Abstract
The study presents an energy performance improvement measure for an Autonomous Underwater Vehicle (AUV) carrying oceanographic equipment for collecting scientific data from the ocean. The required electric energy for the on-board equipment is harvested from tidal energy by using twin horizontal axis turbines which are integrated with thin-wall diffusers to enhance their energy capturing performance. The main focus and hence objective of the paper is the optimal design of the diffusers by using Reynolds Average Navier–Stokes Equations (RANSE) based Computational Fluid Dynamics (CFD) method and the validation of the design using physical model tests.
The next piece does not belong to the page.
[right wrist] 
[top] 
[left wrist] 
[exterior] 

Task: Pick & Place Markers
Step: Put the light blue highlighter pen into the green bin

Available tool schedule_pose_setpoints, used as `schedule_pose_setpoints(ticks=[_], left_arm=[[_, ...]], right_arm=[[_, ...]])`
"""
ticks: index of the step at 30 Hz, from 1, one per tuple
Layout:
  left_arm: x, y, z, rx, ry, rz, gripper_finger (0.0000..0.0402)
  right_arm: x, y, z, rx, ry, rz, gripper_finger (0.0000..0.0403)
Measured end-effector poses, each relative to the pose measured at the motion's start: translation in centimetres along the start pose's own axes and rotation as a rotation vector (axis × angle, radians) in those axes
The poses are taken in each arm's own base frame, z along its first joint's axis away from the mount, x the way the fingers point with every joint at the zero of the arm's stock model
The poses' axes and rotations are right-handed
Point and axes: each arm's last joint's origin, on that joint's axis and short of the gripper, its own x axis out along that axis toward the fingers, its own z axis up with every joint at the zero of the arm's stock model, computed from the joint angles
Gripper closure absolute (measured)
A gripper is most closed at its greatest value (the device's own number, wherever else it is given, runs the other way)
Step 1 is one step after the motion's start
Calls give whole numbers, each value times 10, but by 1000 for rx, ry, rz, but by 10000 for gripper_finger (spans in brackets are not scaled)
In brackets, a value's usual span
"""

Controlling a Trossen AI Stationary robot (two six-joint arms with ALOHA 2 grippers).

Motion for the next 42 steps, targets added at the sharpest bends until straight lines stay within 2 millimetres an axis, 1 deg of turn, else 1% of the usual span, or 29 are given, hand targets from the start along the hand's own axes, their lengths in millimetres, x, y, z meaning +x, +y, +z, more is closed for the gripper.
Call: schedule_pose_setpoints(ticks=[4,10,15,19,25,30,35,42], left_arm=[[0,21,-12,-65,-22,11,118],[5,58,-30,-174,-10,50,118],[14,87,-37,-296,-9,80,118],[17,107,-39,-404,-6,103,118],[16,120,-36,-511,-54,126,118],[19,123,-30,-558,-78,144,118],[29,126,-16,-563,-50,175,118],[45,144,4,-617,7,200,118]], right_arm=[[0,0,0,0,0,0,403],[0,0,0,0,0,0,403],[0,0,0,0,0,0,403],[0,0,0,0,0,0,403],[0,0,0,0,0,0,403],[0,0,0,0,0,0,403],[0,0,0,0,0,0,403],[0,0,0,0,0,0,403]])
A goal-driven optimisation procedure is used to achieve a higher power coefficient for the turbine while keeping the size and the drag of the diffuser as practically minimum as possible. Two main parameters of the optimisation are selected, the outlet diameter and the expansion section length of the diffusers, which are optimised for the highest flow acceleration ratio at the diffuser throat and for the minimum drag of the integrated diffuser and turbine system which is called as “Diffuser Augmented Tidal Turbine” (DATT) system.
The numerical optimisation is validated by two sets of physical model tests conducted with a single turbine without diffuser and the same turbine integrated with the diffuser (DATT) in a cavitation tunnel and a circulating water channel. These tests demonstrated a performance enhancement for the turbine with the optimal diffuser by almost doubling the power coefficient of the turbine without the diffuser. However, the performance enhancement was dependent upon the pitch angle of the turbine.